Voix du Paysan pour former et informer les citoyens : un engagement pour la justice sociale et climatique.
Le Sommet de la Jeunesse pour la Paix et la Justice Climatique, centré sur l’Afrique, s’impose comme une plateforme mondiale incontournable pour les jeunes engagés en faveur du climat et de la justice sociale. Ce rassemblement unique réunit des voix puissantes venues de différents continents pour réfléchir ensemble aux enjeux environnementaux planétaires, avec un focus particulier sur le continent africain. Le professeur Stefan Sommar (États-Unis) a ouvert le bal avec une présentation percutante sur L’état du climat mondial en 2025, soulignant les effets accélérés du dérèglement climatique sur les pays du Sud. À sa suite, Dr. Jackson Kisangani (RDC) a mis en lumière la situation critique de la République Démocratique du Congo, en exposant Comment le changement climatique détruit l’Afrique, à travers la déforestation, les inondations et l’insécurité alimentaire croissante.

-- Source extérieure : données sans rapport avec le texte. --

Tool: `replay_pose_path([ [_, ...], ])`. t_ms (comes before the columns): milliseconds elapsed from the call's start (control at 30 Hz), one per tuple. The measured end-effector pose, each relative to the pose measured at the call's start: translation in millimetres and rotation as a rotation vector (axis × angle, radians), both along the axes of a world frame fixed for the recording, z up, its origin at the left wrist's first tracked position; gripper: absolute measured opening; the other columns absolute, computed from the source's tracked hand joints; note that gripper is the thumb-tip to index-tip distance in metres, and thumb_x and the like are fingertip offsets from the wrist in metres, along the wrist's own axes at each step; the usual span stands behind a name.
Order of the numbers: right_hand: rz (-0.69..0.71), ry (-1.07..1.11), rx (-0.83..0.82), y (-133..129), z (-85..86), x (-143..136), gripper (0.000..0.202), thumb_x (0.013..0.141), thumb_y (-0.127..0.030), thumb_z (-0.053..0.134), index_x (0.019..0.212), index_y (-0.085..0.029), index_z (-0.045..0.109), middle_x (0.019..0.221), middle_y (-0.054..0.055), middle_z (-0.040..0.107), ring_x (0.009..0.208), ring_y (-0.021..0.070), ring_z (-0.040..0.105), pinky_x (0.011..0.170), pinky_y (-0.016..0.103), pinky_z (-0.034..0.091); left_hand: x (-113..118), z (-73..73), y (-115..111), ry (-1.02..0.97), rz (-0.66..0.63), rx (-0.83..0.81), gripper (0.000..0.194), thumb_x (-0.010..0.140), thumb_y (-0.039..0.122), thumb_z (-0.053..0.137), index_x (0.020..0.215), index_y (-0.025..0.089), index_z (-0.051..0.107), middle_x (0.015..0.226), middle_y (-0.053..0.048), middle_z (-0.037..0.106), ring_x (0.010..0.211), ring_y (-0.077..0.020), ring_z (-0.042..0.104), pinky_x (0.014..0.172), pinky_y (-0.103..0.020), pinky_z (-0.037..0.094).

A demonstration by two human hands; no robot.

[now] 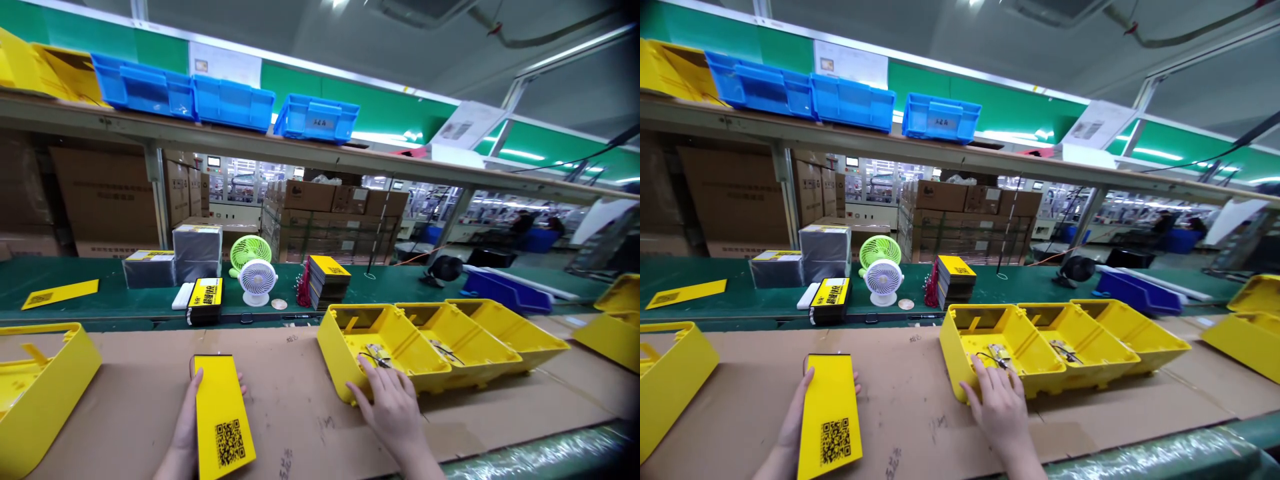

Le sommet s’est également penché sur le rôle des citoyens dans la construction d’une paix durable face à la crise écologique. Tord Bjork, activiste suédois, a insisté sur le fait que La paix et la justice climatique ont besoin de tout le monde, en soulignant l’importance de la mobilisation citoyenne et des mouvements sociaux pour faire pression sur les décideurs. Dans cette même veine, Linda Charles Mapuda (Tanzanie) a brillamment démontré. Le pouvoir des femmes dans l’action climatique et la construction de la paix. Elle a encouragé une approche inclusive qui place les femmes et les jeunes filles au cœur des politiques climatiques, en tant que leaders de la résilience communautaire.
En rassemblant chercheurs, militants, jeunes leaders et citoyens de toutes les régions du monde, ce sommet trace une nouvelle voie vers une justice climatique fondée sur l’écoute, la collaboration et l’action transversale. Il affirme avec force que l’Afrique n’est pas seulement victime du changement climatique, mais aussi une terre d’innovation, de résistance et d’espoir pour l’humanité.
D’autres intervenants ont approfondi le lien entre climat et sécurité. Le chercheur indien Akhar Bandyopadhyay a captivé l’audience avec sa conférence Des machines de guerre à des avenirs verts : le désarmement comme justice climatique, plaidant pour un désarmement mondial afin de réorienter les ressources vers la transition écologique. Le Tanzanien Mghase Imanuel a, quant à lui, exploré les liens complexes entre conflits violents, changement climatique, paix et justice, appelant à intégrer la dimension climatique dans les processus de paix en Afrique. Ces interventions ont mis en évidence l’urgence d’unir les efforts au-delà des frontières pour une réponse globale et solidaire.